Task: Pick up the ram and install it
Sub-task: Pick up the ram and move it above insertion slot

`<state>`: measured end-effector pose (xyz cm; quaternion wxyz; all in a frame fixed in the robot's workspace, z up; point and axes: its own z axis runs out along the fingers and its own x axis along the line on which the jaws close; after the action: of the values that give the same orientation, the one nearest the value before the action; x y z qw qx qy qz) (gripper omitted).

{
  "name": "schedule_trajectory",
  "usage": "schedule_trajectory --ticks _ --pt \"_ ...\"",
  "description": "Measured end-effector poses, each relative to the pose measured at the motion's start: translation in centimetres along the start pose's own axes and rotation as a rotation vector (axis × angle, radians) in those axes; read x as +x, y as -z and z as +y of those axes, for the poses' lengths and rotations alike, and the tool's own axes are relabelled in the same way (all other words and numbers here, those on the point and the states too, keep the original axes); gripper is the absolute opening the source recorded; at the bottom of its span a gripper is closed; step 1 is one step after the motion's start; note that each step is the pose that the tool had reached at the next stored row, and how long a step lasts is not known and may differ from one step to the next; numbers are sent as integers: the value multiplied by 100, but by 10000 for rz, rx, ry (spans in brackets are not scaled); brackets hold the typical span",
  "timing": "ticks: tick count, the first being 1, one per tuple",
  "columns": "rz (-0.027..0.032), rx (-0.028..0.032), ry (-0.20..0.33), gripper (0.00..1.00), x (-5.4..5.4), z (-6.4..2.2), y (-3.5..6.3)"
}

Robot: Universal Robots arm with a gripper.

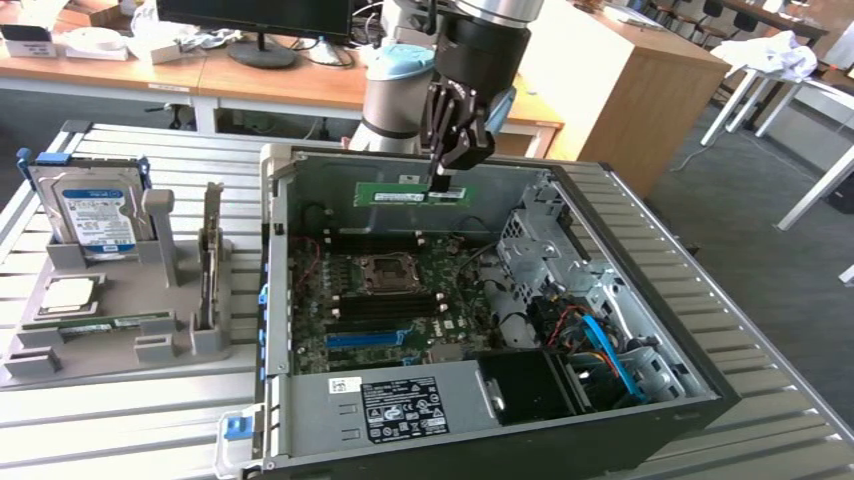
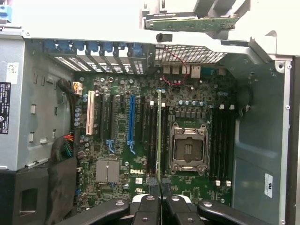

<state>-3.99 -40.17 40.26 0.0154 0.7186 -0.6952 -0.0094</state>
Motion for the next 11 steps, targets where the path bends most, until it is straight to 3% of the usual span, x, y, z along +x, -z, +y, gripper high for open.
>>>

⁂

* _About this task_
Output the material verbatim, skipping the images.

* _Answer_
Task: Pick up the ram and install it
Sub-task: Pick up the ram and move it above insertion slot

`<state>`: measured end-effector pose (xyz cm; quaternion wxyz; all in a frame fixed in the robot's workspace, z up; point and axes: its own z axis runs out along the fingers and its own x axis along the line on which the jaws close; after the action: of the values that give the same orientation, the one nearest the value before the action; x y z qw qx qy qz) (gripper omitted).

{
  "name": "schedule_trajectory",
  "usage": "schedule_trajectory --ticks _ --pt \"_ ...\"",
  "description": "Measured end-effector poses, each relative to the pose measured at the motion's start: translation in centimetres along the start pose's own axes and rotation as a rotation vector (axis × angle, radians) in those axes; read x as +x, y as -z and z as +y of those axes, for the poses' lengths and rotations alike, and the tool's own axes are relabelled in the same way (all other words and numbers here, those on the point and the states too, keep the original axes); gripper is the absolute opening the source recorded; at the bottom of its span a gripper is closed; step 1 is one step after the motion's start; note that each step is the pose that the tool had reached at the next stored row, and how long a step lasts is not known and may differ from one step to the next; numbers are sent as integers: the value multiplied by 100, but by 10000 for rz, rx, ry (spans in brackets are not scaled); brackets hold the typical span",
  "timing": "ticks: tick count, the first being 1, one per tuple",
  "columns": "rz (-0.027..0.032), rx (-0.028..0.032), ry (-0.20..0.33), gripper (0.00..1.00), x (-5.4..5.4), z (-6.4..2.2), y (-3.5..6.3)"
}

Robot: Universal Robots arm with a gripper.


<state>-3.99 -40.17 40.26 0.0154 0.7186 -0.6952 -0.0094</state>
Motion for the next 11 steps, targets where the path bends most, until it is straight to 3% of the usual span, x, y, z along +x, -z, +y, gripper high for open.
>>>

The output requires no further additions.